The campaign represents the rebirth of McCarthyism -- the worst witchhunt of the 20th century outside Nazi Germany, conducted in post-World War II America by Senator Joseph McCarthy against anyone suspected to be a communist. One of the signatories gives the game away: 'Fidel Castro would have been a better choice [than Prof Thapar]. At least he is not a venom-spitting anti-Hindu. I am worried about the future of USA. The Indian communists have already infiltrated into all the American universities. And now the Library of Congress. McCarthy, where are  you?' (verbatim)

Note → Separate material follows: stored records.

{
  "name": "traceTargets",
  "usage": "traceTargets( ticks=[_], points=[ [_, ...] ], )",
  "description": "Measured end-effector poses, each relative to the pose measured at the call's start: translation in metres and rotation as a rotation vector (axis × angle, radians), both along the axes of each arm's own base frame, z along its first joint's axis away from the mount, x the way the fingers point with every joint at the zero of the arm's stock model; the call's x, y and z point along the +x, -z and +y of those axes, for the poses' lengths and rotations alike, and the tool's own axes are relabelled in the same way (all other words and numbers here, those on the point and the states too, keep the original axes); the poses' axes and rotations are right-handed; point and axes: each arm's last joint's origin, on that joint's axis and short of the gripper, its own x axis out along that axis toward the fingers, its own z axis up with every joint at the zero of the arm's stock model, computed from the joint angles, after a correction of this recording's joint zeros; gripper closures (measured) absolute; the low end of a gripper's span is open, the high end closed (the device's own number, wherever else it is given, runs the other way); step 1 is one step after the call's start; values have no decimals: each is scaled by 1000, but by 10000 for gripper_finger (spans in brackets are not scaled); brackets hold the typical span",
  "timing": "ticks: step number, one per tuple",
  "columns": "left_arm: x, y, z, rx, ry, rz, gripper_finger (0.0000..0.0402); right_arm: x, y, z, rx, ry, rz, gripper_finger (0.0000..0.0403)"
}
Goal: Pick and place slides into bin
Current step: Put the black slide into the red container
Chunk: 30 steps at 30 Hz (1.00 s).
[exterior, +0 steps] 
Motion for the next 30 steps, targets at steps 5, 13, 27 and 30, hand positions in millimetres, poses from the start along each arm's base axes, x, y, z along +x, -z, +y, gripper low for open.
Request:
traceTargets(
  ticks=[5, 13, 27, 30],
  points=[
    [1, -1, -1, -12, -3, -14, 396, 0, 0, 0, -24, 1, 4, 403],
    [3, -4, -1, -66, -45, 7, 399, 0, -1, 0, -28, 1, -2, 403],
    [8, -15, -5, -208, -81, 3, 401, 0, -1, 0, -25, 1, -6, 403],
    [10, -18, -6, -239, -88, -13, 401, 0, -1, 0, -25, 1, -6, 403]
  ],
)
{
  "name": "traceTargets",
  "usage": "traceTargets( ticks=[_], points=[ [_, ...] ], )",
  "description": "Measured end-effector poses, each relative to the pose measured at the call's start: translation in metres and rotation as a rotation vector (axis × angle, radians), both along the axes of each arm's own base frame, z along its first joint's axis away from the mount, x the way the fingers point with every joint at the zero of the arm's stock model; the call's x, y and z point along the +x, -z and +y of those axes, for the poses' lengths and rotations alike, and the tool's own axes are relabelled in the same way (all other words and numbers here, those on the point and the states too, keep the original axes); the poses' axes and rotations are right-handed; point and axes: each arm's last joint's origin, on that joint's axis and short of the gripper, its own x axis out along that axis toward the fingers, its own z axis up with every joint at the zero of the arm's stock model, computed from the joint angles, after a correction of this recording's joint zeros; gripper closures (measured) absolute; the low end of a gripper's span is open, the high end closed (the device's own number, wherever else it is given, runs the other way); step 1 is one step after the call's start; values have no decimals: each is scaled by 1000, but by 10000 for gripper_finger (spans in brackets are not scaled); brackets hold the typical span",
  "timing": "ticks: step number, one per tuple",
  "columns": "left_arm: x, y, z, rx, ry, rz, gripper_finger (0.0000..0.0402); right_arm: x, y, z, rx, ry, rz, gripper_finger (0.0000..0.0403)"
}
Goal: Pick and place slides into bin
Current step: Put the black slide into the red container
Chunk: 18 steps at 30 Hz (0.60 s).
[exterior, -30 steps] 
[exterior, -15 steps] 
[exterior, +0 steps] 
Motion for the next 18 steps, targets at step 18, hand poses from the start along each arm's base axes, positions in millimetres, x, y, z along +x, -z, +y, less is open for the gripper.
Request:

Here's a sample of other comments: 'She is a pinko and a fake historian...',  'This Thapar woman will be a Trojan Horse for Islamic terrorists in the US', 'It is disappointing that the US that once opposed communism is now in cahoots with one of its practitioners', 'Ban Marxist Scholars from the USA... After all, the American Communist Party was banned' (Praveen Togadia). 'Prelude to Hindu Holocaust...', 'Romila does not know anything about India. She only knows Indian history which has been formatted and manipulated by the British. Besides, she is a Marxist who are as fundamentalist as Muslim Jehadies', 'This stupid lady should be stripped of her citizenship'.

'Kick her out. Kick should be of such a force that she remains dead on the  ground', 'CIA was supposed to specialize in covert operations, now we learn they do overt operations too!', 'The agenda of neo-conservatives is getting clearer now -- recalling Ambassador Blackwill, now appointing Romila Thapar -- to further demoralise/weaken India and its people...', '...Going by her track record ... [she] might even illegally interfere in the politics of America'.

So vicious and depraved is this campaign that the Library of Congress is unlikely to reverse Prof Thapar's appointment. But other US institutions and universities might want to play safe and avoid appointing Indian scholars of Left-wing or anti-communal persuasion.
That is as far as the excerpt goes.